■ **Task goal**: Write out, word for word, the part of the listing below that opens with the line containing "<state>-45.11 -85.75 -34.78" and closes with the line containing "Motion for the", keeping both of those lines and adding no others.

■ **The data**:
- Opening Delimiter -

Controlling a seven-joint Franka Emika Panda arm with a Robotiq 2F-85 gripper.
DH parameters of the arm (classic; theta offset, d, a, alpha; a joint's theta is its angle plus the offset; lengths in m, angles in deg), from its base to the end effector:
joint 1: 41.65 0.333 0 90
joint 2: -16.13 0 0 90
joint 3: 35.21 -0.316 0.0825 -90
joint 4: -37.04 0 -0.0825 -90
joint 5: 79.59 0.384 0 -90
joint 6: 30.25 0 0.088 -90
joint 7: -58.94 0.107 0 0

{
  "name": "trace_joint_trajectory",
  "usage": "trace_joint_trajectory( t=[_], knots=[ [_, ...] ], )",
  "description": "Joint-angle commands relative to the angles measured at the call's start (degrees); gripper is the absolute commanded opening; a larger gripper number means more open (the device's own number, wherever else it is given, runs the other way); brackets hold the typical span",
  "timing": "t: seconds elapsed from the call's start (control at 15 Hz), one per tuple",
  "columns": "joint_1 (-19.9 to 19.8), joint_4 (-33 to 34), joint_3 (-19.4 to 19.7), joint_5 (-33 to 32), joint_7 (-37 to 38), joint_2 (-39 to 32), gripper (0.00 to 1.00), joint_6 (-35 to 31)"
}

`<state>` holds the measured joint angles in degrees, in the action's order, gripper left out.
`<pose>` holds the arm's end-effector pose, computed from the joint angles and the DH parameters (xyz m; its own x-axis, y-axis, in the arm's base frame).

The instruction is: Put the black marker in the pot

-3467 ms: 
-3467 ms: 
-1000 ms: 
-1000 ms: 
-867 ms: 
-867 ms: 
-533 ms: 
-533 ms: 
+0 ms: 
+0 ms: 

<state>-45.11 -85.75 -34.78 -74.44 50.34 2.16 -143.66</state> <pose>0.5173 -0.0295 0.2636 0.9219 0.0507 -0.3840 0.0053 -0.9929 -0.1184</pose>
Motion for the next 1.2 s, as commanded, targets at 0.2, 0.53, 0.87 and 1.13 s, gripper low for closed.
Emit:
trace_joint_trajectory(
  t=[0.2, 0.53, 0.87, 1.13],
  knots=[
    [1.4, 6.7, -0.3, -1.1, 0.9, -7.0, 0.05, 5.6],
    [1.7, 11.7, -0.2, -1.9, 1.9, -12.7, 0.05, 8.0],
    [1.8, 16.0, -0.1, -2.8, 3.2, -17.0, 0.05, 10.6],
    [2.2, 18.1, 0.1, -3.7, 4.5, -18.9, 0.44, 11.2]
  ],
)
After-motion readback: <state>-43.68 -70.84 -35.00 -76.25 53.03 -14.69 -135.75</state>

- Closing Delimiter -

■ **Problem solution**:
<state>-45.11 -85.75 -34.78 -74.44 50.34 2.16 -143.66</state> <pose>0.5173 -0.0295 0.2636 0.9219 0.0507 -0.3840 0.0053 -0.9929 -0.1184</pose>
Motion for the next 1.2 s, as commanded, targets at 0.2, 0.53, 0.87 and 1.13 s, gripper low for closed.

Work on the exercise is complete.